There’s not much to be gained from mashing a remote control. From Tomb Raider to Assassin’s Creed, screen versions of cult video games have always suffered from the fact that fans of the game aren’t necessarily in it for the story. We’re in it for the challenge and adrenaline of the action, the self-validation of unlocking a puzzle gate or beating a boss that’s basically a skyscraper with a mace, the immersion of being in there guiding the narrative and interacting with alien or other-worldly environments you know are far more interesting than the real one, with its actual human conversations and failed Tinder dates.
The cut-scene dramas are just useful distractions, giving you a couple of minutes for toilet breaks and thumb massages. Big screen adaptations of books might realise or expand a reader’s vision, but for gamers, they write you out of the plot.
The Witcher, though, is a different sort of gigantic seven-headed kestrel beast. Spending 200 hours as mutant monster-killer Geralt Of Rivia, hacking one’s way through the gnarliest lycanthropes, mutated elks, teleporting ice warriors and, um, chatty trees of the Continent on a playthrough of The Witcher 3: The Wild Hunt really did feel like playing a Netflix series.

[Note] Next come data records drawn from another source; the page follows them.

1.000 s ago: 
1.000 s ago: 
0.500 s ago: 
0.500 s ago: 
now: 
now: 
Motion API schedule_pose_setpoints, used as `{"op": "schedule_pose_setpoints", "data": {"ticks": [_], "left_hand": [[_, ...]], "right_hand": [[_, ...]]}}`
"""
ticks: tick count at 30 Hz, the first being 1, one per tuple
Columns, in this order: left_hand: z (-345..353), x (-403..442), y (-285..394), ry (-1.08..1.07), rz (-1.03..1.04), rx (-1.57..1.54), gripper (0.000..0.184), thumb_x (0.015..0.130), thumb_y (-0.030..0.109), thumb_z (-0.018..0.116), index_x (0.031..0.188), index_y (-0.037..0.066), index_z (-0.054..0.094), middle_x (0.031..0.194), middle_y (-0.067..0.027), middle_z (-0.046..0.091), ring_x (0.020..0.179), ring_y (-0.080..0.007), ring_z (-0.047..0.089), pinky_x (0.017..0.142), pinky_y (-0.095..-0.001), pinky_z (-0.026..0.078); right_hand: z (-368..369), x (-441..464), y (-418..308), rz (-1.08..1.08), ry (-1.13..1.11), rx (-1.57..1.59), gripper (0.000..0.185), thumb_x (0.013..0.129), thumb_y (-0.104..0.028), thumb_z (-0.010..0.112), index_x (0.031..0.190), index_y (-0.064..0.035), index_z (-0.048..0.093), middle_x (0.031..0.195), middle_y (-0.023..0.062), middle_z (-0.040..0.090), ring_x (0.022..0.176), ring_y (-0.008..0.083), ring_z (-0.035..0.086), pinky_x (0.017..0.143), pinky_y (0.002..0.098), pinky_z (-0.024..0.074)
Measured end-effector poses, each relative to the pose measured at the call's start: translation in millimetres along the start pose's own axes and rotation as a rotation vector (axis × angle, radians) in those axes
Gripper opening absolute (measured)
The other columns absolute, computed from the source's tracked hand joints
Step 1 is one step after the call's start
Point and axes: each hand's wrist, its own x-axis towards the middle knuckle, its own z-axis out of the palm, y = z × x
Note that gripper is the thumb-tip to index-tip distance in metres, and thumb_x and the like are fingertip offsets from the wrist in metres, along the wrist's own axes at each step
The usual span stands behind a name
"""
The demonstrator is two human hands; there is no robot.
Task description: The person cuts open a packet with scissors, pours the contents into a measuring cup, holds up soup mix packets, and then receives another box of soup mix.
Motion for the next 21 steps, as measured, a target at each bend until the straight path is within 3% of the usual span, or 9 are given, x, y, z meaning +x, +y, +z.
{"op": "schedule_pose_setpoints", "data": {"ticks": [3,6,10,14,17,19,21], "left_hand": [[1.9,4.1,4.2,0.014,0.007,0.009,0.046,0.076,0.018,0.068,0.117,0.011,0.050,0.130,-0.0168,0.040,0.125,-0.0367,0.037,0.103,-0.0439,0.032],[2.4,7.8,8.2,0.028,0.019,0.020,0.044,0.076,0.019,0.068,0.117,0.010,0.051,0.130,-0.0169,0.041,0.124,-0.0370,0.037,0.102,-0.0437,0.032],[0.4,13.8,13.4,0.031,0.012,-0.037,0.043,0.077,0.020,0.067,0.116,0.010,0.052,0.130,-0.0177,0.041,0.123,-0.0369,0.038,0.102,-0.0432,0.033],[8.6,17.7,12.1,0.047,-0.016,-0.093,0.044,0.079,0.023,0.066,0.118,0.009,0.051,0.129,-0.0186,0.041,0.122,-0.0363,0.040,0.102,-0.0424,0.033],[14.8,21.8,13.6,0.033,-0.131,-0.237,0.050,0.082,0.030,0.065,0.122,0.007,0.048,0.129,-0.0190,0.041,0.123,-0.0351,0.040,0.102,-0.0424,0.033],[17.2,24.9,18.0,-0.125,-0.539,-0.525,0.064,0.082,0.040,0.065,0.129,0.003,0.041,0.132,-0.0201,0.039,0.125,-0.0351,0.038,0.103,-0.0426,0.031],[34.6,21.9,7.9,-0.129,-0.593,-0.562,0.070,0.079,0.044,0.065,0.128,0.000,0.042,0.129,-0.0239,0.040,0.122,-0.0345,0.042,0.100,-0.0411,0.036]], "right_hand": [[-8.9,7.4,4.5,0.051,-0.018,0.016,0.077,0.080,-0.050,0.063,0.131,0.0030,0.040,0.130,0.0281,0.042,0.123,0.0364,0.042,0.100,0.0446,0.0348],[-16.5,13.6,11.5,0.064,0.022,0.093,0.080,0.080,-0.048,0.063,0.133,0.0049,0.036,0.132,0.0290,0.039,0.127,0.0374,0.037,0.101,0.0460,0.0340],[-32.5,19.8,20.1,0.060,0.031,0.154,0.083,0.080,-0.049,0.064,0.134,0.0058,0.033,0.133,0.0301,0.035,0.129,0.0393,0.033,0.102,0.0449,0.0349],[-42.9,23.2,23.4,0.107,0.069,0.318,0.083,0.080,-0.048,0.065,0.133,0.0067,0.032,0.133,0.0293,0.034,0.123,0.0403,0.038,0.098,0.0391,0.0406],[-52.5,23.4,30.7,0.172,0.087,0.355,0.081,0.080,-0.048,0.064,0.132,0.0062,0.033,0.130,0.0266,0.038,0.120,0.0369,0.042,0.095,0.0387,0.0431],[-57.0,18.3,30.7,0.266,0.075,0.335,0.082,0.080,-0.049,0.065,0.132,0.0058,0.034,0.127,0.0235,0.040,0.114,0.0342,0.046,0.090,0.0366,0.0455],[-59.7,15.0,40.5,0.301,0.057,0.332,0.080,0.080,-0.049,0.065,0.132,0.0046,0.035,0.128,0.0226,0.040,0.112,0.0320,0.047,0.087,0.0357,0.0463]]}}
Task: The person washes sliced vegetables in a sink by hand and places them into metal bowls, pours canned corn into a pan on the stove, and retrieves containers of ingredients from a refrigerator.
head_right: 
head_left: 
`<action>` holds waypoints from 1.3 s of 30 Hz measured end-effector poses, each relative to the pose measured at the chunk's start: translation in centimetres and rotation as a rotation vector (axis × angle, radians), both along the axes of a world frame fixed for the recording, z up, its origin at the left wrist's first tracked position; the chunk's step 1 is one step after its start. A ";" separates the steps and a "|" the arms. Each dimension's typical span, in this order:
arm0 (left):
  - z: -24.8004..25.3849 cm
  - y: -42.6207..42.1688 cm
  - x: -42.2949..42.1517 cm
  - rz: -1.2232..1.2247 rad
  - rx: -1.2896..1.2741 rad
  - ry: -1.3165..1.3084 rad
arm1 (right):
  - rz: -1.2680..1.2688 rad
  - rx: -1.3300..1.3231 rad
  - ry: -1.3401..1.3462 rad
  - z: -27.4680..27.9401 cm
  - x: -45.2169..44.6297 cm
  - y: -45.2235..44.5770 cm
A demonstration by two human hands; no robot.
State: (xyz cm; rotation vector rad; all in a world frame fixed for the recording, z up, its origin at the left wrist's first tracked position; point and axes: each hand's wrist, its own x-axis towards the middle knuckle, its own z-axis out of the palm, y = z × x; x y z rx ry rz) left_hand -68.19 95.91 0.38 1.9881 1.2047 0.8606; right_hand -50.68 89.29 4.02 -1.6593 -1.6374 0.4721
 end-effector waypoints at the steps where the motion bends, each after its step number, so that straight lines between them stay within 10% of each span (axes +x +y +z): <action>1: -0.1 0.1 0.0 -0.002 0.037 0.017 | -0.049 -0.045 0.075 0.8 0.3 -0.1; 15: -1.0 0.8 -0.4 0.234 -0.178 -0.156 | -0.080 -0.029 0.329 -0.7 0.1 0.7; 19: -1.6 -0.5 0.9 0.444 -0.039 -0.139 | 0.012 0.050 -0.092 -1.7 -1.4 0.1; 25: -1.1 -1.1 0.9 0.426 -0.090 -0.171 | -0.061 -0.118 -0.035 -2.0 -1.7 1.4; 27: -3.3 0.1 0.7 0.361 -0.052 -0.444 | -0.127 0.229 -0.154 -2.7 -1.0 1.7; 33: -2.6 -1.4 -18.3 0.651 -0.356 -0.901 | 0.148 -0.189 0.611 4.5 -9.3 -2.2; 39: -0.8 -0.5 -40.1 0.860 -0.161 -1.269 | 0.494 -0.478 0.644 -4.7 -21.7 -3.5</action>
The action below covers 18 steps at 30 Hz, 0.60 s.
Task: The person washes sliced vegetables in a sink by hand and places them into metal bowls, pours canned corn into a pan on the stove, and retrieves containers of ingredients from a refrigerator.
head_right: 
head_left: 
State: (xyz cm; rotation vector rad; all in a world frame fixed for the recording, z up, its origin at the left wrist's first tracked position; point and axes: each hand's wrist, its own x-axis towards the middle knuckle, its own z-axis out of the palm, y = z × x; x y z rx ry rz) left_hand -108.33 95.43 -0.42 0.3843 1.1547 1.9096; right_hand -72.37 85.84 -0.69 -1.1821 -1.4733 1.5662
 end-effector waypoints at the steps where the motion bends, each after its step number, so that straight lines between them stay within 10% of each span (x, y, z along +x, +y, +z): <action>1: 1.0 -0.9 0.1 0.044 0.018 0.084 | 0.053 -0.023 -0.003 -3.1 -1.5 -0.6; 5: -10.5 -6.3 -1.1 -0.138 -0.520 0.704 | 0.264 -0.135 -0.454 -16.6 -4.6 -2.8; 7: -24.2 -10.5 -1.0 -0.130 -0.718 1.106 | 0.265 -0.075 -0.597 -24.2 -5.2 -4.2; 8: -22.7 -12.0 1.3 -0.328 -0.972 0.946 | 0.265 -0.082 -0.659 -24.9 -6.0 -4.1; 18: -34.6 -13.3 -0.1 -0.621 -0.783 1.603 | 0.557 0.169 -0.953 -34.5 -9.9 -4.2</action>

Gargantuan in scale, riven with drama and boasting more sex, warfare and exotic sorcery than Mario will see in a million bonus lives, this was a game that players really felt involved in, from Geralt’s shameless sorceress bed-hopping to the lengthy interlude where he got drunk with his mates until dawn and staggered bleary-eyed into the epic final battle, like a legend. Producers are pushing the fact that the series’ narrative is drawn from Andrzej Sapkowski’s Witcher books, but Henry Cavill’s growly, wise-cracking Geralt is so carefully modelled on the game that you can imagine the directors shouting “be more glitchy!” at him during the monster fights.
The gang’s all here. Geralt bursting out of a lake with his sword between the teeth of a rancid water monster in the opening scenes. The young princess Ciri (Freya Allan) escaping an invasion of merciless Nilfgaard warriors on her castle in Cintra and setting out to track down Geralt, whom she’s told is her destiny. Yennefer of Vengerberg (Anya Chalotra), a deformed wannabe-witch transformed into one of the most powerful – and rarely clothed – sorceresses in the Continent, and Geralt’s none-more-dangerous love interest. The series even plays a little like a game, with Geralt taking on self-contained tasks in each episode – hunting malevolent sprites, helping cursed lovers, ridding terrified townsfolk of cattle-slaughtering beasties – while Ciri and Yennefer weave their colourful narrative threads through the eight chapters as the trio slowly make their connections.
That said, it’s scenes like this that help The Witcher slot neatly into the gaping hole left by Game Of Thrones. Fantasy setting, axe-swinging bloodbaths, mythical monsters, more nudity than a Love Island wrap party, tick-tick-tick-ta-hick. There’s a lighter, more cartoonish tone, as there would be when there’s so many exotic fantasy monsters and witchcraft flying about, and a strong comedy thread too, particularly in the form of Joey Batey’s fame-hungry minstrel Jaskier. All told, this is a fun, often thrilling romp, and the mother of all cut-scenes while we await The Witcher 4.